**Your goal:**
Please copy each line of the records below that holds the word "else".

**Input:**
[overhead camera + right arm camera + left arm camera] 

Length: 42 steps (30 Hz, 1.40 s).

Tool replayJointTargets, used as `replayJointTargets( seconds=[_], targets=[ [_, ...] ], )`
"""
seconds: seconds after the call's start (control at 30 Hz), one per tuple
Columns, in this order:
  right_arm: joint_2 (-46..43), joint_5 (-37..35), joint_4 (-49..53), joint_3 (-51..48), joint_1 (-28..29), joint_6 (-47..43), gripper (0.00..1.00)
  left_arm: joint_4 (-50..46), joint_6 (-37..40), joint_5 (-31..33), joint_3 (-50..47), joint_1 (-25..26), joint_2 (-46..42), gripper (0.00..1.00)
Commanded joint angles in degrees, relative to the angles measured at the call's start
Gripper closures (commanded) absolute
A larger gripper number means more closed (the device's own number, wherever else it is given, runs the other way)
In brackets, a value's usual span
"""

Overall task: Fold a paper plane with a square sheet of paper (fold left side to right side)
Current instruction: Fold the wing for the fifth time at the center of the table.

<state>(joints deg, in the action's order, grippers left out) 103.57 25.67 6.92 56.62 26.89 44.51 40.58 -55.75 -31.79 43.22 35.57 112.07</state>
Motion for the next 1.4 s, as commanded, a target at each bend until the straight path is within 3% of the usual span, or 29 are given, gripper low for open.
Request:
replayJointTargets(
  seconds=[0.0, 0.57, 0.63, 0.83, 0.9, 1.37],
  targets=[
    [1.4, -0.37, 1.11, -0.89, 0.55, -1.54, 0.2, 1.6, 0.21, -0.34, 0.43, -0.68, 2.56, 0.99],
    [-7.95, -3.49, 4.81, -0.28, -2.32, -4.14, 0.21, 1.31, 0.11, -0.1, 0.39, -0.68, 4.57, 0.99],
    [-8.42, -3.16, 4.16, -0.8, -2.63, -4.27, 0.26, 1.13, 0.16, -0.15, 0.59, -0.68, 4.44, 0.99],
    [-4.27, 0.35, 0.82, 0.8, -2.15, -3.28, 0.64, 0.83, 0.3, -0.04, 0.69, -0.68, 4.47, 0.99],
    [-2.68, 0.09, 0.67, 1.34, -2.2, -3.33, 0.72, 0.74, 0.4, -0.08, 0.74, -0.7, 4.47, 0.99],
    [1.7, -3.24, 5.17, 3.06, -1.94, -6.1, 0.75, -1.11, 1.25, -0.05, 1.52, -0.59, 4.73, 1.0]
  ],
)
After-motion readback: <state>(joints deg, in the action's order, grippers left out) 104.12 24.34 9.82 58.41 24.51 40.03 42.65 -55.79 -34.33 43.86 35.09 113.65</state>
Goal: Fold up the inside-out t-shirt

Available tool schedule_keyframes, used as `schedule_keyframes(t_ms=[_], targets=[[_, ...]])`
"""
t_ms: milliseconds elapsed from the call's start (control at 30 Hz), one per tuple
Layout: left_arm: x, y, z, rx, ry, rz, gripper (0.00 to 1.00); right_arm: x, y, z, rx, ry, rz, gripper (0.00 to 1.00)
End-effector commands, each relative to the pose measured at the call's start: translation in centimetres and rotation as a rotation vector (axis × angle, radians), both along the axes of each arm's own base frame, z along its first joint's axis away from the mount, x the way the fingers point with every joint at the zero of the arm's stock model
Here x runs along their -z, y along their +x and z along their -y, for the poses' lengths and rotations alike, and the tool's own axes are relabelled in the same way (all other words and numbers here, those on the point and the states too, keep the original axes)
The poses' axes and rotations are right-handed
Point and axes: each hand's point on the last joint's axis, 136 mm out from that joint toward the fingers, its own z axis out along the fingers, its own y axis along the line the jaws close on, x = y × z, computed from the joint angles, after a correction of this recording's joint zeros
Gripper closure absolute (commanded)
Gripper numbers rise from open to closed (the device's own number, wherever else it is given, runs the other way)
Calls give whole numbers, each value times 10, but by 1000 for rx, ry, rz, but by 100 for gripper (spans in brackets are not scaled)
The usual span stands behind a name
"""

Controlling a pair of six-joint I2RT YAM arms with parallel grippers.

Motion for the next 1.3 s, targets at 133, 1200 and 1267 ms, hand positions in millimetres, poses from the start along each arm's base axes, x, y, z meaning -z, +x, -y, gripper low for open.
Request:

**Response to this exercise:**
A larger gripper number means more closed (the device's own number, wherever else it is given, runs the other way)
Gripper numbers rise from open to closed (the device's own number, wherever else it is given, runs the other way)

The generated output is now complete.